Interior ministers of the three countries held a trilateral meeting early on July 12 before meeting the rest of their EU counterparts in an informal meeting on immigration in Austria.
“We have all agreed that we have had a certain amount of disorder in one area for too long, that we want to organize, that we want to send the human traffickers a clear message, that it will not be possible in future to enter the European soil if you have no right to protection,” Austrian Interior Minister Herbert Kickl told reporters after meeting his Italian and German counterparts.
As reported by the Spanish news agency EFE, the three countries will organise a technical-level meeting on July 19 in Vienna to rapidly develop a plan to curb immigration, the Austrian minister said, whose country is currently presiding over the European Council.
Italian Interior Minister Matteo Salvini said that the three countries would work together to reduce departures (from outside Europe towards Europe), landings and deaths (in the Mediterranean).
His German counterpart, Horst Seehofer, said it should be the governments and not human traffickers who decide who gets asylum in Europe.
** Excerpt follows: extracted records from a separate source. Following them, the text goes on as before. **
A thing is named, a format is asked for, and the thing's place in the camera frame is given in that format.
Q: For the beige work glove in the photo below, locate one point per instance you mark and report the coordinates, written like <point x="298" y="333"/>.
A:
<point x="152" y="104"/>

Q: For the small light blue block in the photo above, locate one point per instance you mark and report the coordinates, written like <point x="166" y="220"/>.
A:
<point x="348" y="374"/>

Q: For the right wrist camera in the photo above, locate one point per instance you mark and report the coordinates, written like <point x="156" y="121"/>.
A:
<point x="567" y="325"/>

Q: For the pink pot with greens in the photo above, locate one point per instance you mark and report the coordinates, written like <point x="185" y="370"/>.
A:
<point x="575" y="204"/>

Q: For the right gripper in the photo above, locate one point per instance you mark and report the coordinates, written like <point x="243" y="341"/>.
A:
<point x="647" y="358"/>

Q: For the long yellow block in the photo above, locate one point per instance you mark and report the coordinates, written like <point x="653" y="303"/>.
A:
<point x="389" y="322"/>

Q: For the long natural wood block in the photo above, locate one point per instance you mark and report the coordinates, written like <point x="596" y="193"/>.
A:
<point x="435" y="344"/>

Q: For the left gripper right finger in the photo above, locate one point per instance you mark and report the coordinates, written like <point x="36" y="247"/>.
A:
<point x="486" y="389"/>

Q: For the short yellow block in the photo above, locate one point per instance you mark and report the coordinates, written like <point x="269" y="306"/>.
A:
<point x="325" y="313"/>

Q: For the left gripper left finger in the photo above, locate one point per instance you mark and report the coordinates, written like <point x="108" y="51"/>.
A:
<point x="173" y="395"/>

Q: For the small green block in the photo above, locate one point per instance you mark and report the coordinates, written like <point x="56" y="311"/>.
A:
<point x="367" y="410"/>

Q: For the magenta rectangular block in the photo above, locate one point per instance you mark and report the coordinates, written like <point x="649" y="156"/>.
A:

“We must not leave it to them (human traffickers), who comes in what country; the democratic governments must decide that,” said Seehofer. “I think we are all very much looking forward to (the European Migration) Commissioner Avramopoulos, who will explain how the Commission intends to implement the resolutions of the Council on 28 June.”
In other related news, the Agence France-Presse (AFP) reported that Spain’s Supreme Court has ordered Madrid to take in more refugees after ruling it had not honoured its EU commitment to accept least 16,000 asylum-seekers from Italy and Greece.
“More than six months after the deadline expired, a report by (Spain’s) Office for asylum and refugees recognises that the current track record with respect to its final obligations is below 13 percent,” the court said in a ruling dated July 9 but released on July 12.
As a result, Spain must “continue the procedure” to take in refugees, the court added, but stopped short of fining the government.